Pierre Morel told reporters the unspecified difficulties had forced the parties to break off the talks in Geneva, but said new consultations have been provisionally set for November 19 between the countries.

Anger, suspicion, and recrimination were in the air as officials from the two nations prepared to meet face-to-face for their first negotiations since armed conflict broke out between the two countries in August.

The international talks in Geneva had aimed to establish a forum for Moscow and Tbilisi to resolve their conflict and aid tens of thousands of people displaced by the conflict and now faced with the onset of winter.

Observers warn, however, that given the level of mistrust the negotiations could drag on for months.

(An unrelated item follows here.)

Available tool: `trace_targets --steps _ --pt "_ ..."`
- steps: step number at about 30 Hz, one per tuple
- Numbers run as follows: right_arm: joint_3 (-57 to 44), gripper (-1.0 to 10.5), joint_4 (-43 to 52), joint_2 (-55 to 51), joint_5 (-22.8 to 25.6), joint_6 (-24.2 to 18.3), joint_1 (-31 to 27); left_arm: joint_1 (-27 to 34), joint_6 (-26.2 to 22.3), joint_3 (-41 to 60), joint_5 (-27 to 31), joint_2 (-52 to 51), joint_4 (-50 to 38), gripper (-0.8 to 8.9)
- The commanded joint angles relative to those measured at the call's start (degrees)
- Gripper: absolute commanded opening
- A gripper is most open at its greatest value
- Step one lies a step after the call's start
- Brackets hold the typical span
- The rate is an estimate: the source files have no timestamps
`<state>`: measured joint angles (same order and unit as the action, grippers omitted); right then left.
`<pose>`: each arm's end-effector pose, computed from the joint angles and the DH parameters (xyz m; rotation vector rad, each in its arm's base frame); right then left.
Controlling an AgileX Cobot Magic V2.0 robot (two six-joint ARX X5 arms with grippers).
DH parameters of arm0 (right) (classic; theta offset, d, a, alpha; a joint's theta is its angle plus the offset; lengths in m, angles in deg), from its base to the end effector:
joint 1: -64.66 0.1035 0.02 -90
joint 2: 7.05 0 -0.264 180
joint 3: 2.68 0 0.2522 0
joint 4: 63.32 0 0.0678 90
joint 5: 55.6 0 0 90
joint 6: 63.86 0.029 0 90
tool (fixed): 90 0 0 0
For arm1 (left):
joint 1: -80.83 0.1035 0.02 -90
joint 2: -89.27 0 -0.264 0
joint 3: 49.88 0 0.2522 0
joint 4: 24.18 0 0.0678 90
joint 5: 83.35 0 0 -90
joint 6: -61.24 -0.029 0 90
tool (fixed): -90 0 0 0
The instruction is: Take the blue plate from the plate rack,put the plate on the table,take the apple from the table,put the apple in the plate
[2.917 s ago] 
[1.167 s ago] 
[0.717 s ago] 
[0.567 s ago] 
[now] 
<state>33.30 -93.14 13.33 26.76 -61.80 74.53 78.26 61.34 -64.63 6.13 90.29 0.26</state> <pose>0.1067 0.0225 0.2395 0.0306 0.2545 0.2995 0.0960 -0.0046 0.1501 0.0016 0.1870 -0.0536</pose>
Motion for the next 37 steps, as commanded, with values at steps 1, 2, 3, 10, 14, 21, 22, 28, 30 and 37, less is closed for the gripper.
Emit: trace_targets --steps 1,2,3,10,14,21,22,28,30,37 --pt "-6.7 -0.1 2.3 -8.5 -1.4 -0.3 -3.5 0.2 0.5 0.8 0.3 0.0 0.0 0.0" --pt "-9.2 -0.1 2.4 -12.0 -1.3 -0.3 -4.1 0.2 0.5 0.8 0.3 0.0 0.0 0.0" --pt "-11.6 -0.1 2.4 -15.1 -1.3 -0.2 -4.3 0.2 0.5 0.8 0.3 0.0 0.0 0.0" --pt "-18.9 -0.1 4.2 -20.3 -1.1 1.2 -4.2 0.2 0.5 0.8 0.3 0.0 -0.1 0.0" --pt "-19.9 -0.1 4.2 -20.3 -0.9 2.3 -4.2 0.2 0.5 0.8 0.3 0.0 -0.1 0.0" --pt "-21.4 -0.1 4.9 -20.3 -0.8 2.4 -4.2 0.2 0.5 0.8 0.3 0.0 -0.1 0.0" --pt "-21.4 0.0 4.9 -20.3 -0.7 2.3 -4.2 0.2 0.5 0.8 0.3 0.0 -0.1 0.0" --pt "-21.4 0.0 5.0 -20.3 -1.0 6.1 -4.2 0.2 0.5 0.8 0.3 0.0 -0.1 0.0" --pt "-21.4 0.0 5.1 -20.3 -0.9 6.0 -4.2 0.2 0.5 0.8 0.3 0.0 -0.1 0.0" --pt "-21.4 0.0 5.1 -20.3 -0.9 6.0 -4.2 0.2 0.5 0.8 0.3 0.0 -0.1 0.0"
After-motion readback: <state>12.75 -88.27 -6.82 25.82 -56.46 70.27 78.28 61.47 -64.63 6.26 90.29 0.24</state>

"Talks begin in Geneva today, but they will not end so soon," Paata Zakareishvili, a member of Georgia's opposition Republican Party and an expert on conflict issues, told RFE/RL's Georgian Service. "There will be several rounds, and they will go on for two to three months. So we should not expect much from today's talks. We might see some results in December, or maybe even earlier -- in November."

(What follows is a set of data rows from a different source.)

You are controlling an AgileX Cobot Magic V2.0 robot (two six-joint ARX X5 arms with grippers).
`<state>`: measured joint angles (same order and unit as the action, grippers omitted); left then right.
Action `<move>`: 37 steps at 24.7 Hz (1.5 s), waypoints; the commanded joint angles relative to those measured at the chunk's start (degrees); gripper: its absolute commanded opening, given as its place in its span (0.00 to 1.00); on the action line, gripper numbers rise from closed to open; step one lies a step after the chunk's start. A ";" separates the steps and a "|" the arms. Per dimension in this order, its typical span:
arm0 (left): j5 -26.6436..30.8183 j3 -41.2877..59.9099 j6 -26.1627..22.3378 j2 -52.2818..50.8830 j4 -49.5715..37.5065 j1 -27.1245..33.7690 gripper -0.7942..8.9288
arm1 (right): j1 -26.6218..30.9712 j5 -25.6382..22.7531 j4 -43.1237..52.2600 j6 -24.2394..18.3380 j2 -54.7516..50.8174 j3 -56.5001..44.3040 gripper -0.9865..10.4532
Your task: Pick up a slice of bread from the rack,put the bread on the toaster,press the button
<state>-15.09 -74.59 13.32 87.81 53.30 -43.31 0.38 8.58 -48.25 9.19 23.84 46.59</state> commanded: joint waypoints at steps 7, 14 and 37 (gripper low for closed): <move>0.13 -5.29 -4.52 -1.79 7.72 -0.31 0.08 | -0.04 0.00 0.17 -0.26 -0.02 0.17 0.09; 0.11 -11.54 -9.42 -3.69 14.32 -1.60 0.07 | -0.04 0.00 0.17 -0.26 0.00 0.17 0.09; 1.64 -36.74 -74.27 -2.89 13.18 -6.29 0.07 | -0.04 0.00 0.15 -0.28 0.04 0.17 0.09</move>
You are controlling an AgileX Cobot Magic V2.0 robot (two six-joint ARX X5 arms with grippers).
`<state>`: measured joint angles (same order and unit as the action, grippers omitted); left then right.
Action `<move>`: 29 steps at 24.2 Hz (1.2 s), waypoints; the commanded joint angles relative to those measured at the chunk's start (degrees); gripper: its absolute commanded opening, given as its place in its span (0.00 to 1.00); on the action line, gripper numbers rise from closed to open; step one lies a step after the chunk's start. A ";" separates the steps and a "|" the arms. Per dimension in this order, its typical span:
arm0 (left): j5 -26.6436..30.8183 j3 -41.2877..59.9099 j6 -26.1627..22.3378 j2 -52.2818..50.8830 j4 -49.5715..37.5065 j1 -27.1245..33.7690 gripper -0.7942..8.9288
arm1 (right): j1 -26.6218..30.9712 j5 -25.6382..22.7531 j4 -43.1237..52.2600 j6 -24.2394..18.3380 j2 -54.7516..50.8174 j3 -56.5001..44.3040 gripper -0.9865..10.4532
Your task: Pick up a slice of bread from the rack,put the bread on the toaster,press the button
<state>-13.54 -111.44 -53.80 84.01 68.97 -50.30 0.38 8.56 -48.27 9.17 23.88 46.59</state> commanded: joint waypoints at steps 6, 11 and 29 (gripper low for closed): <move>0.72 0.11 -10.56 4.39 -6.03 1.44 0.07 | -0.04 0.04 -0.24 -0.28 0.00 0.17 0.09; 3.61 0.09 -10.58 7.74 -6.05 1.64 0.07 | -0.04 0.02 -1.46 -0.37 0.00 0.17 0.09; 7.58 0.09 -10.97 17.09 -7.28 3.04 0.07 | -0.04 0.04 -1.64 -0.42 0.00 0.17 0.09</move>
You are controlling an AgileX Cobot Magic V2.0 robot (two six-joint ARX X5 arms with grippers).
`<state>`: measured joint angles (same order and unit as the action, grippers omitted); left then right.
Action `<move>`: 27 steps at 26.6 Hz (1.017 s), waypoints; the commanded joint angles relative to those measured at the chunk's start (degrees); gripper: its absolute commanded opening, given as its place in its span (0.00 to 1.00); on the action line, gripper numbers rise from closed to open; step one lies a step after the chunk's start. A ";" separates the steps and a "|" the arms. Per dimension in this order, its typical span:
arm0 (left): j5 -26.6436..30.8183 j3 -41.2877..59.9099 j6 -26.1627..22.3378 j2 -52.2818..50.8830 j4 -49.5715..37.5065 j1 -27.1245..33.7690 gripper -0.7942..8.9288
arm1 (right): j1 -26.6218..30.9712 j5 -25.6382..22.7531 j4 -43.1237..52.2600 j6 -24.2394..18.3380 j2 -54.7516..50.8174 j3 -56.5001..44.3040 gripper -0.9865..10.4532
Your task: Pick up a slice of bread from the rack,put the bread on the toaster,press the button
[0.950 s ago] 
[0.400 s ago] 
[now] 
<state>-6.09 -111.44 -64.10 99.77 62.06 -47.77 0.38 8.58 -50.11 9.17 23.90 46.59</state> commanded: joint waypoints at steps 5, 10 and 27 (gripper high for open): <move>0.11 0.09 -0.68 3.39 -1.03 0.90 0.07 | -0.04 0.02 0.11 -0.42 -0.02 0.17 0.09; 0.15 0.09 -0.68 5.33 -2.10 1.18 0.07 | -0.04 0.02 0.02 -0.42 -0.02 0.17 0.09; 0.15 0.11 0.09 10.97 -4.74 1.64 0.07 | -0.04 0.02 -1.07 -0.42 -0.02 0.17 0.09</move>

Months of skirmishes between separatists and Georgian troops erupted into war on August 7-8 when Georgia sent troops and tanks to into South Ossetia in an attempt to retake the pro-Moscow breakaway republic. Russia responded by driving the Georgian Army out of South Ossetia and pushed deep into Georgia, saying the incursion was needed to prevent further attacks.

On October 9, Russia pulled out of nearly all buffer zones adjacent to the rebel regions ahead of an October 10 deadline in an EU-backed cease-fire brokered by France.

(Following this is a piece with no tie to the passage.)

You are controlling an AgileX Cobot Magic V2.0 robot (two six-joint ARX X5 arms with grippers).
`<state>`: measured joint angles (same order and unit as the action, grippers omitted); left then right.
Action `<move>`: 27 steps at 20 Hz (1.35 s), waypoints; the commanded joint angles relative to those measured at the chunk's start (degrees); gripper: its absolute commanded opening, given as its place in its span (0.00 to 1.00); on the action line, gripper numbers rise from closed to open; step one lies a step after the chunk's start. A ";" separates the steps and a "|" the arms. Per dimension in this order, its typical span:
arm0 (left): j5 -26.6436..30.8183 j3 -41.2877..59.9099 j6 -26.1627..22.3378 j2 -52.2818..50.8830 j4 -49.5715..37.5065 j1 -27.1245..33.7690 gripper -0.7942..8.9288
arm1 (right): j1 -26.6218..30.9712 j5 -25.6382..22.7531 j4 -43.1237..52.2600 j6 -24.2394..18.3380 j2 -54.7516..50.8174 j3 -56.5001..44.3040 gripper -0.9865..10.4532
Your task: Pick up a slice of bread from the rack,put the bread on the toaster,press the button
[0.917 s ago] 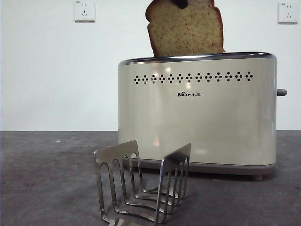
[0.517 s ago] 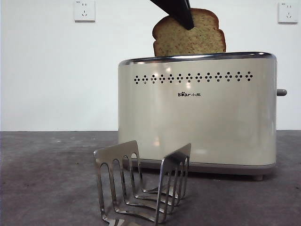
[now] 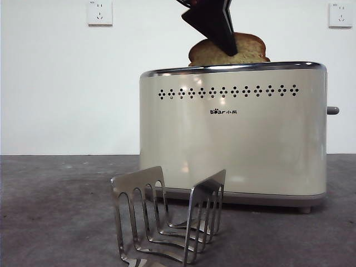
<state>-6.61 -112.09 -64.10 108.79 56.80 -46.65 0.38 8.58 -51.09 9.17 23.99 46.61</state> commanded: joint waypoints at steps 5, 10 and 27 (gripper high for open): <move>0.68 0.76 4.02 2.01 0.57 0.50 0.10 | -0.04 0.02 0.00 -0.42 -0.11 0.15 0.09; 0.63 0.74 6.71 0.96 0.07 0.50 0.48 | -0.04 0.00 0.00 -0.42 -0.11 0.15 0.09; 0.24 0.68 43.74 -25.11 12.46 1.38 0.07 | 0.02 4.96 5.27 -0.85 15.30 0.15 0.08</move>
<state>-6.17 -111.63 -25.76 83.48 69.10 -45.54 0.38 13.10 -46.13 8.97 39.05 46.61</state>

In addition to Georgian and Russia officials, the talks -- before they broke down -- included representatives from the United States, the European Union, the UN, and the Organization for Security and Cooperation in Europe. Russia is pressing for representatives from the pro-Moscow separatist regions of Abkhazia and South Ossetia to be included in the talks as full participants, but Georgia is resisting this.

Georgian officials say Tbilisi could accept meeting with separatist leaders from the two regions, but only informally and only if pro-Georgian representatives of those areas were also included.

The two sides demands and agendas in the talks are also worlds apart.

Russia is pushing for an arms embargo against Georgia, arguing that it is necessary to prevent further "aggression."

Georgia, for its part, is furious that Russia has more than tripled its troop strength in Abkhazia and South Ossetia from 2,500 peacekeepers in the two regions before the war to a planned 7,600 heavily armed troops now.

Tbilisi is also insisting that tens of thousands of ethnic Georgians displaced by the conflict be allowed to return to their homes in South Ossetia, a demand that Moscow and its clients in Tskhinvali are resisting.